Conann, troisième long métrage de ce trublion, fascine profondément par le fait qu’il semble tout à la fois adouber l’esprit de prolifération qui règne dans le travail de son auteur et lui donner une forme de densité philosophique et politique alors même que l’on pouvait considérer ses œuvres précédentes comme esthétisantes, un peu creuses, donnant parfois l’impression d’un réalisateur créateur de belles images frappant l’oeil mais quelque peu vidées du moindre contenu dialectique. Le film s’émancipe de l’image d’Epinal que nous pouvons avoir de l’archétype que représente le personnage de Conan, incarné dans l’esprit de beaucoup par Arnold Schwarzenegger dans la fantasy kitsch réalisée par John Milius au début des années 80. Mandico préfère lier son film au comics d’origine créé par Robert E. Howard, plus abrupt et critique envers l’idée d’une civilisation qui contiendrait en son sein une forme de corruption criminelle consubstantielle. Cette noirceur et la brutalité qui l’accompagne régissent le long métrage, dont la narration est confiée au personnage de Rainer, homme à tête de chien (interprété par l’actrice-fétiche de Bertrand Mandico, Elina Löwensohn) traversant les espaces et le temps afin de documenter par le biais de son regard de photographe punk une barbarie protéiforme, toujours aussi active et létale d’une époque à une autre malgré l’évolution de ses modalités d’une temporalité à l’autre.

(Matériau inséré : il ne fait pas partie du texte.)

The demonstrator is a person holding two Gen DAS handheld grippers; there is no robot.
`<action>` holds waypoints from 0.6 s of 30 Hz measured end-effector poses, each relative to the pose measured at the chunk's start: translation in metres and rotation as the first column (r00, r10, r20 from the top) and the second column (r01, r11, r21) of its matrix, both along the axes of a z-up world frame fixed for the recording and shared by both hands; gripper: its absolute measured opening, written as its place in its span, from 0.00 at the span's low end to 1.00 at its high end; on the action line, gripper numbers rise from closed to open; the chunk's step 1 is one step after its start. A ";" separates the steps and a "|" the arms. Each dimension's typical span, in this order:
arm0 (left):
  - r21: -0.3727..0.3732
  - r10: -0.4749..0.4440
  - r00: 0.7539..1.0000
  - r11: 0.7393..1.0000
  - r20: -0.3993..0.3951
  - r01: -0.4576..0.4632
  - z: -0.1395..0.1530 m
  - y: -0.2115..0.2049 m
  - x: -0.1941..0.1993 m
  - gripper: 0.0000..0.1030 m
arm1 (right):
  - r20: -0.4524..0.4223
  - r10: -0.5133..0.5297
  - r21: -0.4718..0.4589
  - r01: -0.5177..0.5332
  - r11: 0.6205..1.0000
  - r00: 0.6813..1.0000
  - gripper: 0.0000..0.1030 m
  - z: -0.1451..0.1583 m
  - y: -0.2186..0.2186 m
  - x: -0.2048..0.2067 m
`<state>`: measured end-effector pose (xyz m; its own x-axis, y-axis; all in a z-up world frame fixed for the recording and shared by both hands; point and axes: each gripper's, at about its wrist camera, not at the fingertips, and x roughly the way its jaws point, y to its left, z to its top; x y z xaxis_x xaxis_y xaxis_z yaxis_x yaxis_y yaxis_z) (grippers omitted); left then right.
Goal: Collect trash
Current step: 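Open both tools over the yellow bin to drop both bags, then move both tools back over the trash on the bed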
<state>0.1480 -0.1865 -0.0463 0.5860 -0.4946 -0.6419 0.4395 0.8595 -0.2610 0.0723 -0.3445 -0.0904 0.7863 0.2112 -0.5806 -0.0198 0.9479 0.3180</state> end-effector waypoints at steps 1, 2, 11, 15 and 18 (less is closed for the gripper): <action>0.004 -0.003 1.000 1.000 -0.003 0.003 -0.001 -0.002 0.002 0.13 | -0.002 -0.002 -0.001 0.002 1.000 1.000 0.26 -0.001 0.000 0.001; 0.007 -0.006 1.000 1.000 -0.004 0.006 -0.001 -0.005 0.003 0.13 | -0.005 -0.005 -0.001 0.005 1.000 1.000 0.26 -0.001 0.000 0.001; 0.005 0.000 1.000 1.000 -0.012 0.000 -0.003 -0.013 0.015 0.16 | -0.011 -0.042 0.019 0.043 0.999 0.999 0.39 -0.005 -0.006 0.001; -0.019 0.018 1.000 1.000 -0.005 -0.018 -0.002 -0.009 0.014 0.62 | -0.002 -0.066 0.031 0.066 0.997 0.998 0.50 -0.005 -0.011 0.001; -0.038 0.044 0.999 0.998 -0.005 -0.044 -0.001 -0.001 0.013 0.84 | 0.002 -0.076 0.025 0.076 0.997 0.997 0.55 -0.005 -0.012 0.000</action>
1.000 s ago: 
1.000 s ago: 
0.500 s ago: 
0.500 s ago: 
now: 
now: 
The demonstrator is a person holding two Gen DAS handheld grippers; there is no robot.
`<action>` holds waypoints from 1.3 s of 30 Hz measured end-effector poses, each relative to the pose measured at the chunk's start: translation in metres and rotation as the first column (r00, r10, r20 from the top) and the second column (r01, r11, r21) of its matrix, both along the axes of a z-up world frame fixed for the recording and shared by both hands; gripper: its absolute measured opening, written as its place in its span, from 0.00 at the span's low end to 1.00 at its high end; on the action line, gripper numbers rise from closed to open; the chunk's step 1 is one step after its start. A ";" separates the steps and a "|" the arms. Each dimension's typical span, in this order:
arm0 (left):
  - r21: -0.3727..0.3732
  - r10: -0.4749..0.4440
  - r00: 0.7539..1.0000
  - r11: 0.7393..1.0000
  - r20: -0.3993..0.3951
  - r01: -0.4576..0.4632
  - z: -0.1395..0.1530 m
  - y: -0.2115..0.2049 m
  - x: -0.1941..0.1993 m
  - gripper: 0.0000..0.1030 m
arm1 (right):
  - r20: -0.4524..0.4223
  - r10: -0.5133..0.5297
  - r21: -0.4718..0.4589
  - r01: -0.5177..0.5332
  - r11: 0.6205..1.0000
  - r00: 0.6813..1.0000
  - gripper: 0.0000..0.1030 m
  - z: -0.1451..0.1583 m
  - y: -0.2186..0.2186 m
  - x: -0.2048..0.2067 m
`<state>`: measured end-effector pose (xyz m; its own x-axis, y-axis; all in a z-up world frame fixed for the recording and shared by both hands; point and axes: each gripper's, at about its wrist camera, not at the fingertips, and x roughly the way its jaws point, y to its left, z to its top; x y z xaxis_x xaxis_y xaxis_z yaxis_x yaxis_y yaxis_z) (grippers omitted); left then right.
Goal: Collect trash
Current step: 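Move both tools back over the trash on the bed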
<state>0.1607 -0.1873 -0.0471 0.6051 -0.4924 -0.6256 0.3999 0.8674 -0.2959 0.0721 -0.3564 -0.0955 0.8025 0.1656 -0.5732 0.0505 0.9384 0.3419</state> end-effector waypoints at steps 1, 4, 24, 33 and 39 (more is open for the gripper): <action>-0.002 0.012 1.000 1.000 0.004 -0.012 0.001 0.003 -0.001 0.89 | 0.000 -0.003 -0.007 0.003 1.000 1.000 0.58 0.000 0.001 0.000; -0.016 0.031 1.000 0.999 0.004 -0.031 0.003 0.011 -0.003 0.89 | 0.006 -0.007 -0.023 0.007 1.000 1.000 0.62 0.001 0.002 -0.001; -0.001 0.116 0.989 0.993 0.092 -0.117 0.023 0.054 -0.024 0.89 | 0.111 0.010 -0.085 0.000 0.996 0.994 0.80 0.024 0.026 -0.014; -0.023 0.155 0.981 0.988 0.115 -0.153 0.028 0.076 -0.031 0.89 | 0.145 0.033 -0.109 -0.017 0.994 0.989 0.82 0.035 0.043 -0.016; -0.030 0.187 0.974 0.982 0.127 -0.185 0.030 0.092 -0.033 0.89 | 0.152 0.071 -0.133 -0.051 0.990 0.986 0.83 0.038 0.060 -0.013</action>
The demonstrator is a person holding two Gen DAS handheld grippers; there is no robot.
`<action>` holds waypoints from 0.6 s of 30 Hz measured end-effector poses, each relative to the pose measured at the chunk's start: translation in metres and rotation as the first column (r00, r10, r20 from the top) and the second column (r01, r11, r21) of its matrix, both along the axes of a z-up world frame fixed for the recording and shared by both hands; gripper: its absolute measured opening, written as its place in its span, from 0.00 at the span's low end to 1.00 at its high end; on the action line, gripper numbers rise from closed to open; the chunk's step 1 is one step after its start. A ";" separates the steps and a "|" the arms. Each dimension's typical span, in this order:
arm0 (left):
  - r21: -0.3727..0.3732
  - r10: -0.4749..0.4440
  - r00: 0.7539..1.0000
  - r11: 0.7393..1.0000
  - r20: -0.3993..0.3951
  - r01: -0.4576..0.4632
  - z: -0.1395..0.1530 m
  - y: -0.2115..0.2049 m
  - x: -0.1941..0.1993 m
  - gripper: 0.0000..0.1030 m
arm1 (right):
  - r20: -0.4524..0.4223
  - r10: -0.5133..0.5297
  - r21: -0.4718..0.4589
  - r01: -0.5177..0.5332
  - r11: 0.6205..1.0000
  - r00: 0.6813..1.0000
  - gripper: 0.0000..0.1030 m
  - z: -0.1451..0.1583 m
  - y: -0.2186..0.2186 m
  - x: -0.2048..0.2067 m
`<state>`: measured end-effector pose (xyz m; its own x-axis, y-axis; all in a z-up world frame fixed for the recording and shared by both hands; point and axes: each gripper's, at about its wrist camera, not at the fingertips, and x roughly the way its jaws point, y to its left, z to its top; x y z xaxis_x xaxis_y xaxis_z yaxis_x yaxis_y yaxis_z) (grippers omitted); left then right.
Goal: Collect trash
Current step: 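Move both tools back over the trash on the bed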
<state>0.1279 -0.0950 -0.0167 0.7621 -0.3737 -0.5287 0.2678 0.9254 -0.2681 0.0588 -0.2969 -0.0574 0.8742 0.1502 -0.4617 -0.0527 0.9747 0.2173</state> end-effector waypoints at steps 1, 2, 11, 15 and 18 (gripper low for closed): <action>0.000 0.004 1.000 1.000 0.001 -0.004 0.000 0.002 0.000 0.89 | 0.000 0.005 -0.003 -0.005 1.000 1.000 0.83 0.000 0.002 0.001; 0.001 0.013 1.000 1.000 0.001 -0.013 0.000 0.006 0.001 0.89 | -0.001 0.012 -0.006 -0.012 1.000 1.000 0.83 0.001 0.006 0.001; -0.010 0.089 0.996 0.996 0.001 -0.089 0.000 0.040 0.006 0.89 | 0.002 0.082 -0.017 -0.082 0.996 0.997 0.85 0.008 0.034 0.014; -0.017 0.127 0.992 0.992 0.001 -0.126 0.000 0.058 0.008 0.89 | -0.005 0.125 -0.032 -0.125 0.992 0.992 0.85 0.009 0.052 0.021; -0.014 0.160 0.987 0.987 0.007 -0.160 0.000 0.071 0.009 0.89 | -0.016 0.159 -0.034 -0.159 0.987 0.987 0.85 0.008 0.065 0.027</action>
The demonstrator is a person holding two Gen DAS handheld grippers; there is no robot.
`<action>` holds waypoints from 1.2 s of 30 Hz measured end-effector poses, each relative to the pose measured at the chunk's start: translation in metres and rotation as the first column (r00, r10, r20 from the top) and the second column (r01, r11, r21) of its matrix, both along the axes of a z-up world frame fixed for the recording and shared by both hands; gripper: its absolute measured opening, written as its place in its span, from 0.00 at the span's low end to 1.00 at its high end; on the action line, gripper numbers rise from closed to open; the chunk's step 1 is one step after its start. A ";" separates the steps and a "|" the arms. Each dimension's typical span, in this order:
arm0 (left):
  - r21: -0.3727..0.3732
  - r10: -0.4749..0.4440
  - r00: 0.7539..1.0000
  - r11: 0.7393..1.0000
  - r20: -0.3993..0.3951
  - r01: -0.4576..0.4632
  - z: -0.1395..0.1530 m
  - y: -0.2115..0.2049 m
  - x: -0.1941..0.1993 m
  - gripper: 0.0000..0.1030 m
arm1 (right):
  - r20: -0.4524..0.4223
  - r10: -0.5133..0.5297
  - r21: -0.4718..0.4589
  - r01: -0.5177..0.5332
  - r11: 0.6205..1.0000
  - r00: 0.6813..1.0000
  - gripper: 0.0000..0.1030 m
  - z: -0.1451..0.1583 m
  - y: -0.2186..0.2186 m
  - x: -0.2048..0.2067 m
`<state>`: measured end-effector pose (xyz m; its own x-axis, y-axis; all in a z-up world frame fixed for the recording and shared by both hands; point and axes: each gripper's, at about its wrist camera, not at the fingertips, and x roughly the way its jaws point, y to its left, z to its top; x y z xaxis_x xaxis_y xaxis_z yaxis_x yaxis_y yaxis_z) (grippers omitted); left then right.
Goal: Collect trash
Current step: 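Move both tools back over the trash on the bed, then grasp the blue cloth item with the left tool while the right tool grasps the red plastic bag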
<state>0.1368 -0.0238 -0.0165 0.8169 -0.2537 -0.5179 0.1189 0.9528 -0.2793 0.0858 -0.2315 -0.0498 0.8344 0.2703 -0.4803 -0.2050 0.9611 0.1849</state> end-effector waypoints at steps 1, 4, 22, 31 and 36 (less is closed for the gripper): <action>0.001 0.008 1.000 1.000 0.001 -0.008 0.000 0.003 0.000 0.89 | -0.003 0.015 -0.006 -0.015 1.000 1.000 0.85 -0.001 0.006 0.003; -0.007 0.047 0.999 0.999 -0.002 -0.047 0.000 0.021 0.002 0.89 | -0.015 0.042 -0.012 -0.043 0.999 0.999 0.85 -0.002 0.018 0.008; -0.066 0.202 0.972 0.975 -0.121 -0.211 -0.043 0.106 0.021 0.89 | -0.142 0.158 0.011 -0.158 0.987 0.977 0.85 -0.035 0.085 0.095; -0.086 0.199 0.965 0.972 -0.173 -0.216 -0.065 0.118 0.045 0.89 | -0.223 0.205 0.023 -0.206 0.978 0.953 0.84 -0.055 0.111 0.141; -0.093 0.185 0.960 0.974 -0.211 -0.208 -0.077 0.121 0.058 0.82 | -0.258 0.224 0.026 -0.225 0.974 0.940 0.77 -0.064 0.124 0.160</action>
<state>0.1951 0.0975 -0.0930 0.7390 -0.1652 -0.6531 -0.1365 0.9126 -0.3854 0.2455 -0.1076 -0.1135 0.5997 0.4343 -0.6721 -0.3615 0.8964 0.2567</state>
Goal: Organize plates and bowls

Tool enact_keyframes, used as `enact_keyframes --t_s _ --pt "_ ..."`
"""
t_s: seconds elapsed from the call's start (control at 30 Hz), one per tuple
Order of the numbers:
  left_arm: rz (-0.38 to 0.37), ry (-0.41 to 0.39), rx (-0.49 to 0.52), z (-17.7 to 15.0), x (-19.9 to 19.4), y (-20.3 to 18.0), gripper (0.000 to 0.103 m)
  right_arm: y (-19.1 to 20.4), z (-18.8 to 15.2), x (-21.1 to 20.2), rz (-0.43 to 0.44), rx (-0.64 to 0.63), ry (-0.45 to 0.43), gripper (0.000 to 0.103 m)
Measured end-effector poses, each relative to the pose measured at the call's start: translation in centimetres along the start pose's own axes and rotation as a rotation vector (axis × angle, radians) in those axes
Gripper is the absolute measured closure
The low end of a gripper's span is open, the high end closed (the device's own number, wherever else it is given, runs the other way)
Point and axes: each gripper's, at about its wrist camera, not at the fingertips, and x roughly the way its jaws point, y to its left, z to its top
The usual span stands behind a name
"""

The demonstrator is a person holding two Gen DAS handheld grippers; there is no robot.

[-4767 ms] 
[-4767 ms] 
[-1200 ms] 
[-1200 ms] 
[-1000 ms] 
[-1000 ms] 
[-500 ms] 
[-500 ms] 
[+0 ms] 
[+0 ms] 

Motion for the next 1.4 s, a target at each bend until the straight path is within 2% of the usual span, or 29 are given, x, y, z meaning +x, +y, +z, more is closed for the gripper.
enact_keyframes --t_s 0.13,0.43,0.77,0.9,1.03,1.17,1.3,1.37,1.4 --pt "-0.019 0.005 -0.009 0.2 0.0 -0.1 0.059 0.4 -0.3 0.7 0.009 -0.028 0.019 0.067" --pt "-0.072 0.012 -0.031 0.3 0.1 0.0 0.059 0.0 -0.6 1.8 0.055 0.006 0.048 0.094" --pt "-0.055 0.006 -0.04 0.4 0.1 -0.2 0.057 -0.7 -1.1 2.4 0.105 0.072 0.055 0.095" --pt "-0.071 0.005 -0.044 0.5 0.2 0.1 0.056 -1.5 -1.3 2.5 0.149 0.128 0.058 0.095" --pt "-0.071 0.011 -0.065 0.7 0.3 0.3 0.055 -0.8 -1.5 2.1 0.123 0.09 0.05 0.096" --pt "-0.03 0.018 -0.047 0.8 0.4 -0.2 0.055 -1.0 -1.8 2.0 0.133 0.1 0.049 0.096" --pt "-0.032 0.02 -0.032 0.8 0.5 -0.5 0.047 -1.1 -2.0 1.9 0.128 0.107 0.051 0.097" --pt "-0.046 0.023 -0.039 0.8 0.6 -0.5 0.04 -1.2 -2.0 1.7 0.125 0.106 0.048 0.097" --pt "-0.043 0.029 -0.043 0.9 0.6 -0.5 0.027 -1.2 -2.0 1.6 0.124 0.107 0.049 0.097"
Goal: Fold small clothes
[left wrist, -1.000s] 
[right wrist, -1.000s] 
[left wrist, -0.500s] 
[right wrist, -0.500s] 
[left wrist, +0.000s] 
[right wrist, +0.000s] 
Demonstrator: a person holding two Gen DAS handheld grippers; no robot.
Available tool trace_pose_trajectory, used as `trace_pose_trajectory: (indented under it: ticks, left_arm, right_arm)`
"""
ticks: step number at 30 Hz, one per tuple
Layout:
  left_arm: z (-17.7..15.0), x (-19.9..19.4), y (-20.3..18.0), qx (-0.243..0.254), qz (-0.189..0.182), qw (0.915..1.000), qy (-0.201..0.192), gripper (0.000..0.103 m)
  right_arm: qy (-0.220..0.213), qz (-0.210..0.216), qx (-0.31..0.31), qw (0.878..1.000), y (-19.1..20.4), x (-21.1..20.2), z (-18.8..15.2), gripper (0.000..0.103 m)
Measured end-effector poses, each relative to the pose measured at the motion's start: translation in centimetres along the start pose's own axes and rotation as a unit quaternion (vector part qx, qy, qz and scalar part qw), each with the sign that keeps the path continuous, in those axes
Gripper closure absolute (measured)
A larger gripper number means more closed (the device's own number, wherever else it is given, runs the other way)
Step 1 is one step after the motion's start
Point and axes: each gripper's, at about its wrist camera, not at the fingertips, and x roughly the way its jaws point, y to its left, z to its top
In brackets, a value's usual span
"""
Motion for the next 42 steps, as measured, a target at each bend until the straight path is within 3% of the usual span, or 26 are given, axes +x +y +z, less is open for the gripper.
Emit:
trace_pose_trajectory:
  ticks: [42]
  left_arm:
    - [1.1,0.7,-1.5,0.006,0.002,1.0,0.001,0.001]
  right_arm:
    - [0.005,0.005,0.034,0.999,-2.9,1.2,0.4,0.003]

Conann, l’incarnation d’une idée (C. Théret) (©UFO Distribution)

Conann est une allégorie de cette barbarie. Pardon, reprenons : Conann est une demi-douzaine d’allégories de cette barbarie, chaque mort du personnage menant automatiquement à sa résurrection dans un récit ressemblant de ce point de vue à une sorte de suite de sketches soudés les uns aux autres par le truchement de l’immortel Rainer, laissant bien entendu poindre la vision d’une violence irréductible, invincible, triomphant nécessairement d’une humanité dont elle est le cancer, de tous temps ancrée en elle mais se développant de mal en pis au fil des strates temporelles qui se superposent dans la narration. Distribuer six comédiennes pour le même rôle (dans l’ordre : Claire Duburcq, Christa Théret, Sandra Parfait, Agata Buzek, Nathalie Richard et Françoise Brion) s’avère tout à la fois une idée forte mais finalement inévitable de la part de Mandico, désincarnant le personnage pour en acter la dimension allégorique ; Conann est une idée, une abstraction que le film peut développer de diverses manières, prenant ainsi les allures d’une sorte d’essai quasi-expérimental, poétique et romantique, sur l’état d’un monde boiteux, arborant à sa boutonnière la beauté toxique d’un Mal paradoxalement attirant.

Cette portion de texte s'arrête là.